Multi-tile Devices¶
Different vendors use the term “tile” a bit differently, but in the Intel world, a ‘tile’ is pretty close to what most people would think of as being a complete GPU. When multiple GPUs are placed behind a single PCI device, that’s what is referred to as a “multi-tile device.” In such cases, pretty much all hardware is replicated per-tile, although certain responsibilities like PCI communication, reporting of interrupts to the OS, etc. are handled solely by the “root tile.” A multi-tile platform takes care of tying the tiles together in a way such that interrupt notifications from remote tiles are forwarded to the root tile, the per-tile vram is combined into a single address space, etc.
In contrast, a “GT” (which officially stands for “Graphics Technology”) is the subset of a GPU/tile that is responsible for implementing graphics and/or media operations. The GT is where a lot of the driver implementation happens since it’s where the hardware engines, the execution units, and the GuC all reside.
Historically most Intel devices were single-tile devices that contained a single GT. PVC is an example of an Intel platform built on a multi-tile design (i.e., multiple GPUs behind a single PCI device); each PVC tile only has a single GT. In contrast, platforms like MTL that have separate chips for render and media IP are still only a single logical GPU, but the graphics and media IP blocks are each exposed as a separate GT within that single GPU. This is important from a software perspective because multi-GT platforms like MTL only replicate a subset of the GPU hardware and behave differently than multi-tile platforms like PVC where nearly everything is replicated.
- Per-tile functionality (shared by all GTs within the tile):
Complete 4MB MMIO space (containing SGunit/SoC registers, GT registers, display registers, etc.)
Global GTT
VRAM (if discrete)
Interrupt flows
Migration context
kernel batchbuffer pool
Primary GT
Media GT (if media version >= 13)
- Per-GT functionality:
GuC
Hardware engines
Programmable hardware units (subslices, EUs)

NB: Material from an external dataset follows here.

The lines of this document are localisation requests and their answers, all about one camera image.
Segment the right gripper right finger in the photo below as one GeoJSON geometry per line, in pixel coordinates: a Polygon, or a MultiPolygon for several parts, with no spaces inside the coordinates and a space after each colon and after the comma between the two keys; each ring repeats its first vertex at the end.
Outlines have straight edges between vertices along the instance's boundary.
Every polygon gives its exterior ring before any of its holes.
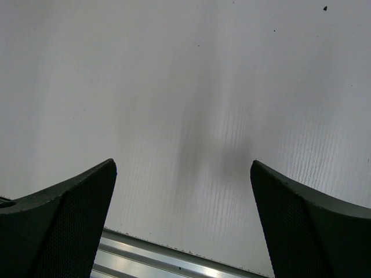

GSI subset of registers (multiple copies of these registers reside within the complete MMIO space provided by the tile, but at different offsets --- 0 for render, 0x380000 for media)
Multicast register steering
TLBs to cache page table translations
Reset capability
Low-level power management (e.g., C6)
Clock frequency
MOCS and PAT programming
Internal API¶
-
int xe_tile_alloc(struct xe_tile *tile)¶
Perform per-tile memory allocation
Parameters
struct xe_tile *tile
Tile to perform allocations for
Description
Allocates various per-tile data structures using DRM-managed allocations. Does not touch the hardware.
Returns -ENOMEM if allocations fail, otherwise 0.
-
int xe_tile_init_early(struct xe_tile *tile, struct xe_device *xe, u8 id)¶
Initialize the tile and primary GT
Parameters
struct xe_tile *tile
Tile to initialize
struct xe_device *xe
Parent Xe device
u8 id
Tile ID
Description
Initializes per-tile resources that don’t require any interactions with the hardware or any knowledge about the Graphics/Media IP version.
Return
0 on success, negative error code on error.
-
int xe_tile_init_noalloc(struct xe_tile *tile)¶
Init tile up to the point where allocations can happen.
Parameters
struct xe_tile *tile
The tile to initialize.
Description
This function prepares the tile to allow memory allocations to VRAM, but is not allowed to allocate memory itself. This state is useful for display readout, because the inherited display framebuffer will otherwise be overwritten as it is usually put at the start of VRAM.
Note that since this is tile initialization, it should not perform any GT-specific operations, and thus does not need to hold GT forcewake.
Return
0 on success, negative error code on error.